The shift, rotation, and scaling are performed in that order regardless of which order they appear on the command line.

The -w option gives the width which is used by the ‘w’ dimension specifier, and the -h option gives the height which is used by the ‘h’ dimension specifier. These dimensions are also used (after scaling) to set the clipping path for each page. The -p option can be used as an alternative, to set the paper size to A3, A4, A5, B5, letter, legal, tabloid, statement, executive, folio, quarto or 10x14. The default paper size is A4.

The -b option prevents any bind operators in the PostScript prolog from binding. This may be needed in cases where complex multi-page re-arrangements are being done.

The -d option draws a line around the border of each page, of the specified width. If the lwidth parameter is omitted, a default linewidth of 1 point is assumed. The linewidth is relative to the original page dimensions, i.e. it is scaled up or down with the rest of the page.

pstops normally prints the page numbers of the pages re-arranged; the -q option suppresses this feature.

• psresize

The psresize program rescales and centres a document on a different size of paper. Usage is:

psresize [ -wwidth ] [ -hheight ] [ -ppaper ] [ -Wwidth ] [ -Hheight ]
[ -Ppaper ] [ -q ] [ infile [ outfile ] ]

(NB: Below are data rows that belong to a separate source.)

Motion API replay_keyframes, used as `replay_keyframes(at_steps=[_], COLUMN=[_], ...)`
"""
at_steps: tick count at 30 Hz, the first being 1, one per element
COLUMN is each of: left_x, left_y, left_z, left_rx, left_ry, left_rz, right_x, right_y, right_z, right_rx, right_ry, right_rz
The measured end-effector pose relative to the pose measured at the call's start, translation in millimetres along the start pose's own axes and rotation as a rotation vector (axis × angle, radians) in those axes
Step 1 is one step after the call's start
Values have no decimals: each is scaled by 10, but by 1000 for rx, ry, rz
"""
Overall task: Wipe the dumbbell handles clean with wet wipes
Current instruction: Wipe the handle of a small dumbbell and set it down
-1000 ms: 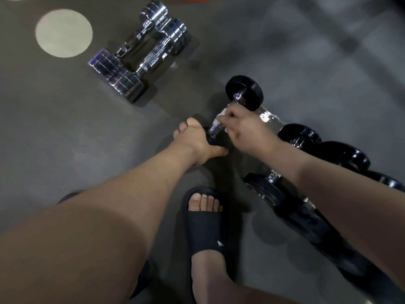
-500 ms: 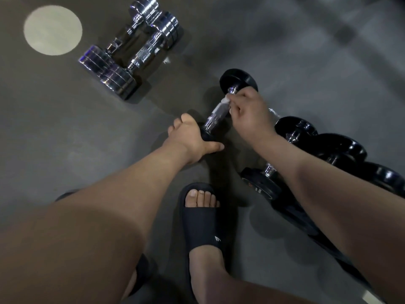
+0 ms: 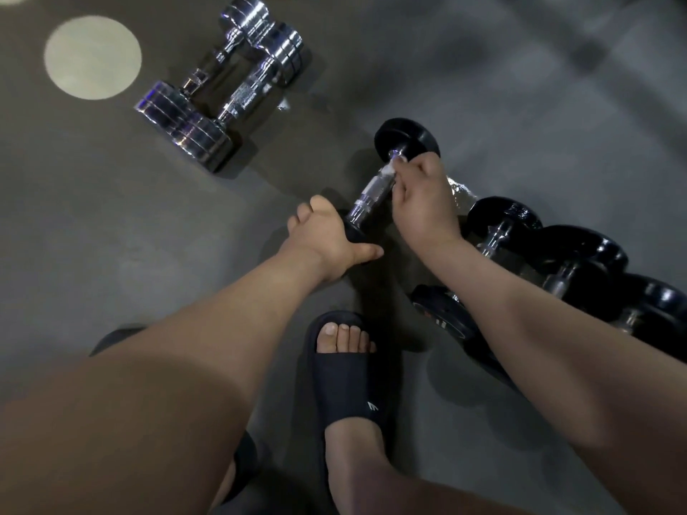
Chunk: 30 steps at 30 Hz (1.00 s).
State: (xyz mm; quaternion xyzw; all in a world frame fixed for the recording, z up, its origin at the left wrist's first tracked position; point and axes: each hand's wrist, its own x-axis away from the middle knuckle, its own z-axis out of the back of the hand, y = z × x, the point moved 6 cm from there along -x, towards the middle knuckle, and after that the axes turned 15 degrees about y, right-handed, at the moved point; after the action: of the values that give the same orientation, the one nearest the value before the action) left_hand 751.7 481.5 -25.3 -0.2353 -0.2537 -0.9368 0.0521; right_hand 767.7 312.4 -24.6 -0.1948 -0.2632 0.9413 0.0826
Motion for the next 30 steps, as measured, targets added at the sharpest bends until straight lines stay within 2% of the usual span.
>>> replay_keyframes(at_steps=[3,9,14,15,18,22,24,28,30], left_x=[22,57,35,36,52,76,72,20,1], left_y=[12,80,64,64,73,78,88,43,9], left_z=[-42,-73,-52,-55,-67,-76,-69,-4,19], left_rx=[-42,-135,-121,-119,-120,-122,-123,-76,-42], left_ry=[-15,-66,-53,-50,-42,-41,-44,-80,-87], left_rz=[-8,-66,-41,-38,-39,-42,-41,9,27], right_x=[53,34,-11,-13,-6,39,76,189,130], right_y=[-24,29,100,114,108,14,-12,-56,-41], right_z=[44,146,147,127,90,97,123,128,147], right_rx=[-43,-105,-412,-414,-321,-162,-132,-96,-12], right_ry=[24,12,47,30,4,45,48,-37,-76], right_rz=[-37,-257,-580,-592,-472,-209,-155,37,71])
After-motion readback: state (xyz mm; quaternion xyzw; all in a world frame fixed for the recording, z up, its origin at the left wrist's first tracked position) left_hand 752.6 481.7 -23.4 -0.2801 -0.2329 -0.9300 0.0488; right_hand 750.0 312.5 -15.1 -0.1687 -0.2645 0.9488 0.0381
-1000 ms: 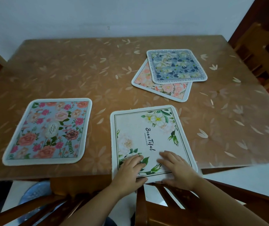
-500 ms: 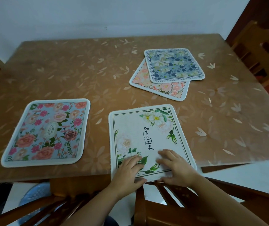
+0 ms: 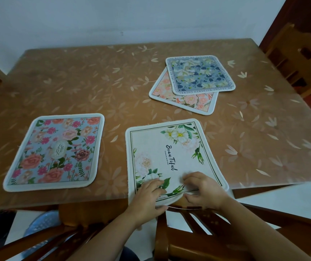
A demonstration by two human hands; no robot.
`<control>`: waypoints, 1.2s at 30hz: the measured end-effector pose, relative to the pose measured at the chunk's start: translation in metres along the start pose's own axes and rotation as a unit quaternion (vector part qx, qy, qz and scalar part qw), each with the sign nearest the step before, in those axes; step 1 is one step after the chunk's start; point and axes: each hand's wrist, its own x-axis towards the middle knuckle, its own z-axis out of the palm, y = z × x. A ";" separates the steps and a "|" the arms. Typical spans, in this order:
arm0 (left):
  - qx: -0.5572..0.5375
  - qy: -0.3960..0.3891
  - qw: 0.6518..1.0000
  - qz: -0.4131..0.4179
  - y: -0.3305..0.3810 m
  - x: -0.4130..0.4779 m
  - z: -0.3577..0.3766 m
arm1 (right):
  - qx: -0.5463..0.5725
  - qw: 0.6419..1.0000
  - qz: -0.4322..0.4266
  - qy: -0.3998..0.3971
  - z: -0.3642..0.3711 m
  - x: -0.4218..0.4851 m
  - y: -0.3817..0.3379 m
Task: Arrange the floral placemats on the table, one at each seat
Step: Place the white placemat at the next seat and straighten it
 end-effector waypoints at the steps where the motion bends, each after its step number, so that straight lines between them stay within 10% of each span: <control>1: -0.004 0.003 1.000 0.010 0.002 0.000 -0.001 | 0.000 1.000 0.001 0.002 -0.001 0.000 -0.001; 36: -0.166 0.083 0.980 -0.070 0.010 0.004 -0.064 | 0.013 0.995 0.058 0.083 -0.020 0.010 -0.047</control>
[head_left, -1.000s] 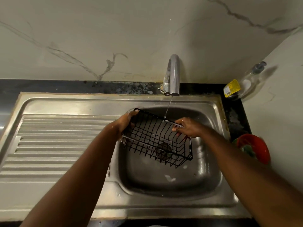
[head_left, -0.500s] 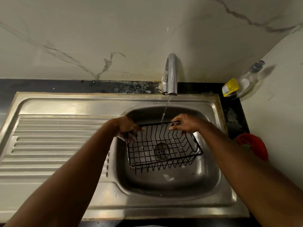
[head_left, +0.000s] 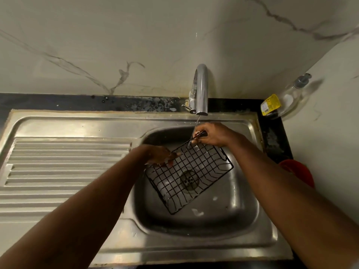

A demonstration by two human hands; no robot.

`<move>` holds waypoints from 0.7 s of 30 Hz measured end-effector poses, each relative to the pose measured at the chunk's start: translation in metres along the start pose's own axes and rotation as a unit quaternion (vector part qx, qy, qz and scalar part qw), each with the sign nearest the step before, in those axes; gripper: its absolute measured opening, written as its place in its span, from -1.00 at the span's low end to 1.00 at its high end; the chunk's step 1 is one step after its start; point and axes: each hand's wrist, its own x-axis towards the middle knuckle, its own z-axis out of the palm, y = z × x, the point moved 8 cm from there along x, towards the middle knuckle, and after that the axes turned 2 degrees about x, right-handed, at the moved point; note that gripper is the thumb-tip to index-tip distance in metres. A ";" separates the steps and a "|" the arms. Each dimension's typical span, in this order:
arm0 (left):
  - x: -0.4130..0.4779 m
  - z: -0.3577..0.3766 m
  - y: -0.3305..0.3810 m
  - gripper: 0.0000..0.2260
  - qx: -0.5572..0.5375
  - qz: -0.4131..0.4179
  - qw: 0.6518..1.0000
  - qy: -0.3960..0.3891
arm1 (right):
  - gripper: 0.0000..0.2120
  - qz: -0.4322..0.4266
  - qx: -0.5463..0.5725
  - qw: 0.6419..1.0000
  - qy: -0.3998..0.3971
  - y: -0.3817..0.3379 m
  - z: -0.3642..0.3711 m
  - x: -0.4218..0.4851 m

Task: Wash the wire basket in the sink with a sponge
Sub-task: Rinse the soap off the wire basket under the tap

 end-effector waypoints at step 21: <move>-0.003 0.038 -0.025 -0.61 -0.171 0.031 0.985 -0.016 | -0.60 -0.124 -0.129 0.982 0.052 -0.025 0.065 -0.014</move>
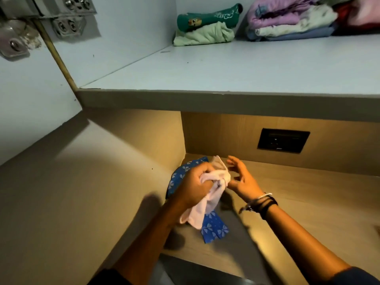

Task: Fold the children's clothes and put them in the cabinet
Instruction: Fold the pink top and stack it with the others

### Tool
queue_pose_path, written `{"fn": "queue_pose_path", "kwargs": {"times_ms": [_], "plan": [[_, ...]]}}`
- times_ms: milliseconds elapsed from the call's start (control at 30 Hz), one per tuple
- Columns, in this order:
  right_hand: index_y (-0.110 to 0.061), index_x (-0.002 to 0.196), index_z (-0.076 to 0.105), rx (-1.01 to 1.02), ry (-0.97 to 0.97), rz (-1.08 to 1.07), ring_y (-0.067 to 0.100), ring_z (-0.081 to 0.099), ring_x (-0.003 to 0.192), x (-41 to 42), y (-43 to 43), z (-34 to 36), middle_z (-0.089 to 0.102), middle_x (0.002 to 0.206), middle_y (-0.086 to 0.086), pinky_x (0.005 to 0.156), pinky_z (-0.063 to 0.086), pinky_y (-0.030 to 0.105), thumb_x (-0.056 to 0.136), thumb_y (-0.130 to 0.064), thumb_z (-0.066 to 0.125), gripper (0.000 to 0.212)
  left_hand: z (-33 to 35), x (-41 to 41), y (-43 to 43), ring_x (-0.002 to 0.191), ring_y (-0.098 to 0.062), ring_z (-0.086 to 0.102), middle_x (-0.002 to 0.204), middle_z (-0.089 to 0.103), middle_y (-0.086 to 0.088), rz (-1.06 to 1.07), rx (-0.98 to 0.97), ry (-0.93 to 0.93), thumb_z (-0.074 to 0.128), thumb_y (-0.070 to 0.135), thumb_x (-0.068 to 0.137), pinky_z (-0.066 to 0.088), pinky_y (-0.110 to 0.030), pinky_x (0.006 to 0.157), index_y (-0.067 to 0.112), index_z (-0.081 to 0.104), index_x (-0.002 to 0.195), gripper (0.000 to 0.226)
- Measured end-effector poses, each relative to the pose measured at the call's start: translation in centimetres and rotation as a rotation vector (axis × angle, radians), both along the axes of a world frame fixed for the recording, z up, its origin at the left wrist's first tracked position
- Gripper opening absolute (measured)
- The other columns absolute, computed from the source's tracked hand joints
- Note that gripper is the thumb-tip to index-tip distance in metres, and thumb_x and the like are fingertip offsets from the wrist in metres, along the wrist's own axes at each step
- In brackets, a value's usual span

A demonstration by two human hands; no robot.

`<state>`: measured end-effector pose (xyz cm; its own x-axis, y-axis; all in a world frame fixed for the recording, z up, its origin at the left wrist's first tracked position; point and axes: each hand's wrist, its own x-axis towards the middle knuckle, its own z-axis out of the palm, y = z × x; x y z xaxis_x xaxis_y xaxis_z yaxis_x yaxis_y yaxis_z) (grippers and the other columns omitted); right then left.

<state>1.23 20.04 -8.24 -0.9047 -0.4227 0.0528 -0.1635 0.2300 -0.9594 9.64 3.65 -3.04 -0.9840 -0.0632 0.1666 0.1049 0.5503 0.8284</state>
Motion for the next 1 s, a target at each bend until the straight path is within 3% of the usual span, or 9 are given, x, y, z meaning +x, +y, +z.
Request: {"fn": "queue_pose_path", "kwargs": {"times_ms": [67,133,267,333,433,533,667,900,1000], "plan": [[-0.035,0.147,0.021,0.099,0.070,0.221,-0.005,0.029,0.132,1.1,3.8,1.0,0.026,0.149,-0.013,0.101,0.026,0.010,0.076,-0.007,0.067,0.088,-0.1,1.2,2.1,0.078,-0.002,0.063,0.081,0.066,0.003,-0.150,-0.056,-0.013,0.065,0.012,0.088,0.054,-0.023,0.074,0.017,0.062,0.087,0.006],[-0.044,0.144,0.019,0.187,0.120,0.365,-0.015,0.020,0.135,2.2,7.0,1.9,0.020,0.153,-0.019,0.103,0.019,0.002,0.073,-0.018,0.065,0.088,-0.6,2.0,3.6,0.081,-0.016,0.065,0.085,0.069,-0.004,-0.212,-0.093,-0.027,0.063,0.015,0.089,0.056,-0.037,0.076,0.012,0.068,0.089,0.005],[-0.030,0.121,0.059,0.439,0.293,0.408,0.004,0.041,0.128,3.8,10.7,3.3,0.052,0.135,-0.011,0.107,0.032,0.024,0.078,-0.036,0.059,0.043,0.3,2.6,7.2,0.079,-0.004,0.062,0.086,0.067,-0.001,-0.244,-0.099,-0.050,0.059,0.011,0.089,0.052,-0.017,0.074,0.007,0.071,0.095,0.014],[-0.032,0.092,0.066,0.398,0.252,0.347,0.007,0.059,0.096,4.6,11.9,4.1,0.067,0.101,-0.009,0.087,0.048,0.030,0.074,-0.046,0.050,0.028,1.3,2.9,8.5,0.079,-0.002,0.060,0.085,0.066,0.000,-0.241,-0.081,-0.061,0.058,0.003,0.089,0.050,-0.015,0.073,0.010,0.071,0.096,0.017],[-0.034,0.077,0.059,0.281,0.304,0.137,0.010,0.057,0.072,4.9,14.2,4.5,0.063,0.077,-0.009,0.069,0.046,0.032,0.074,-0.031,0.042,0.018,2.2,3.0,8.7,0.084,-0.018,0.064,0.091,0.070,-0.003,-0.151,-0.149,-0.014,0.056,0.003,0.088,0.056,-0.037,0.076,0.017,0.070,0.096,0.022],[-0.028,0.085,0.063,0.345,0.493,-0.097,0.020,0.061,0.072,5.1,16.8,5.1,0.067,0.079,-0.005,0.063,0.051,0.040,0.074,-0.015,0.044,0.025,2.6,3.2,8.4,0.083,-0.021,0.064,0.094,0.070,0.001,-0.009,-0.402,0.117,0.054,0.013,0.090,0.053,-0.036,0.066,0.027,0.066,0.101,0.021],[-0.022,0.090,0.070,0.476,0.647,-0.293,0.028,0.065,0.073,5.1,19.8,6.4,0.073,0.083,0.000,0.059,0.053,0.040,0.077,-0.022,0.048,0.025,3.0,3.2,8.3,0.083,-0.020,0.065,0.093,0.070,0.003,0.014,-0.587,0.116,0.056,0.027,0.094,0.045,-0.028,0.061,0.024,0.066,0.104,0.014],[-0.018,0.085,0.072,0.457,0.434,-0.255,0.019,0.064,0.076,2.9,25.3,8.3,0.072,0.081,-0.001,0.069,0.050,0.036,0.088,-0.009,0.056,0.018,5.9,-0.1,6.3,0.075,-0.022,0.066,0.080,0.071,-0.003,-0.087,-0.389,-0.130,0.072,0.022,0.083,0.053,-0.032,0.067,0.021,0.073,0.084,0.002],[-0.006,0.072,0.067,0.480,0.368,-0.320,0.022,0.056,0.071,-0.8,25.4,10.2,0.067,0.074,0.011,0.064,0.045,0.038,0.089,-0.011,0.056,0.021,8.1,-3.8,7.2,0.074,-0.025,0.064,0.082,0.070,-0.008,-0.019,-0.505,-0.096,0.064,0.014,0.086,0.049,-0.028,0.062,0.017,0.070,0.088,0.007]]}}
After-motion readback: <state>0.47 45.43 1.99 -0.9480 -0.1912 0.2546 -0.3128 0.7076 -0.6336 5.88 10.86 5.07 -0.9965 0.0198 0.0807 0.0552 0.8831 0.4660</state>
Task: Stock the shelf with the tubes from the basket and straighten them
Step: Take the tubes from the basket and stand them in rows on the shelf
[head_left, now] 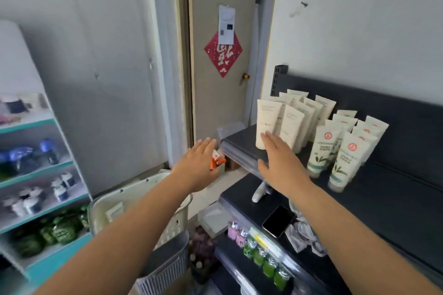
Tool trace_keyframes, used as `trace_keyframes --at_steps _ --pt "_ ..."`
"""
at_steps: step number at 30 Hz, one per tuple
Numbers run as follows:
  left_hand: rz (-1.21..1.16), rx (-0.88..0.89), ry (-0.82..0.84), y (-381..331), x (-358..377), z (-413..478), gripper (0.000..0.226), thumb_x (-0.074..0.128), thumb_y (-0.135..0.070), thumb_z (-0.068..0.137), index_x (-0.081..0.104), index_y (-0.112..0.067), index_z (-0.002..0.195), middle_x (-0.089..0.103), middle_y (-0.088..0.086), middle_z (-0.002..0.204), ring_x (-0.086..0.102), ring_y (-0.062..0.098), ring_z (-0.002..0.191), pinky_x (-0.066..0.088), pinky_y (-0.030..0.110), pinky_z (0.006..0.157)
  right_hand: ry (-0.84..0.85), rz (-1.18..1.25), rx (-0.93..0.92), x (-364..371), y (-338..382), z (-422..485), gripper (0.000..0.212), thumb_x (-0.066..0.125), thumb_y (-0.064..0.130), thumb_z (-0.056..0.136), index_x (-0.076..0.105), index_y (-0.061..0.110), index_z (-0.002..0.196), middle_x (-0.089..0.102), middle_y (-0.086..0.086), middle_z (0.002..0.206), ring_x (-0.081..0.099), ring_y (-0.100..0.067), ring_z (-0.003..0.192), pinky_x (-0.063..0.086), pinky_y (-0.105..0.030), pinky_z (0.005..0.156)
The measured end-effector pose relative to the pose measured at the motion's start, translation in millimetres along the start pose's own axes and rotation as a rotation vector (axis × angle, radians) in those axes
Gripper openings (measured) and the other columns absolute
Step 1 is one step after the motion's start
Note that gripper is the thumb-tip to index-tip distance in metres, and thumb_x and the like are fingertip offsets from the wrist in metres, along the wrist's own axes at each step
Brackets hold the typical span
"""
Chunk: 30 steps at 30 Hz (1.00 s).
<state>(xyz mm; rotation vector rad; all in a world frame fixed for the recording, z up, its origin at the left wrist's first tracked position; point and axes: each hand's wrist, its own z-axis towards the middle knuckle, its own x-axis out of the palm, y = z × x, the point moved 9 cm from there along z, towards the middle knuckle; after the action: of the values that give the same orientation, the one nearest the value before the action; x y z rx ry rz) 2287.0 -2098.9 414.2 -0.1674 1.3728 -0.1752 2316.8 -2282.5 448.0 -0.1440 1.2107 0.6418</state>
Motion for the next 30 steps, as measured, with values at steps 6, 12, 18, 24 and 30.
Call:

The -w option gives the output paper width, and the -h option gives the output paper height, normally specified in ‘cm’ or ‘in’ to convert PostScript’s points (1/72 of an inch) to centimeters or inches. The -p option can be used as an alternative, to set the output paper size to A3, A4, A5, B5, letter, legal, tabloid, statement, executive, folio, quarto or 10x14. The default output paper size is A4. The -W option gives the input paper width, and the -H option gives the input paper height. The -P option can be used as an alternative, to set the input paper size. psresize normally prints the page numbers of the pages output; the -q option suppresses this feature.

#### 10.9 Generating Postscript Output

A common task is to take an image, for instance a GIF or JPEG, and generate a PS or EPS output figure for publication. Depending on which package is used for this task there is a suprising difference between the size of the final postscript image. Of the packages available ImageMagick seems to produce the smallest postscript output files due to its use of vectorised postscript rather than bitmaps which other packages (such as xv) use. In extreme cases this can mean the difference between a 2Mb and 50k final postscript file. All the postscript images in this cookbook were generated from the original GIF files using ImageMagick.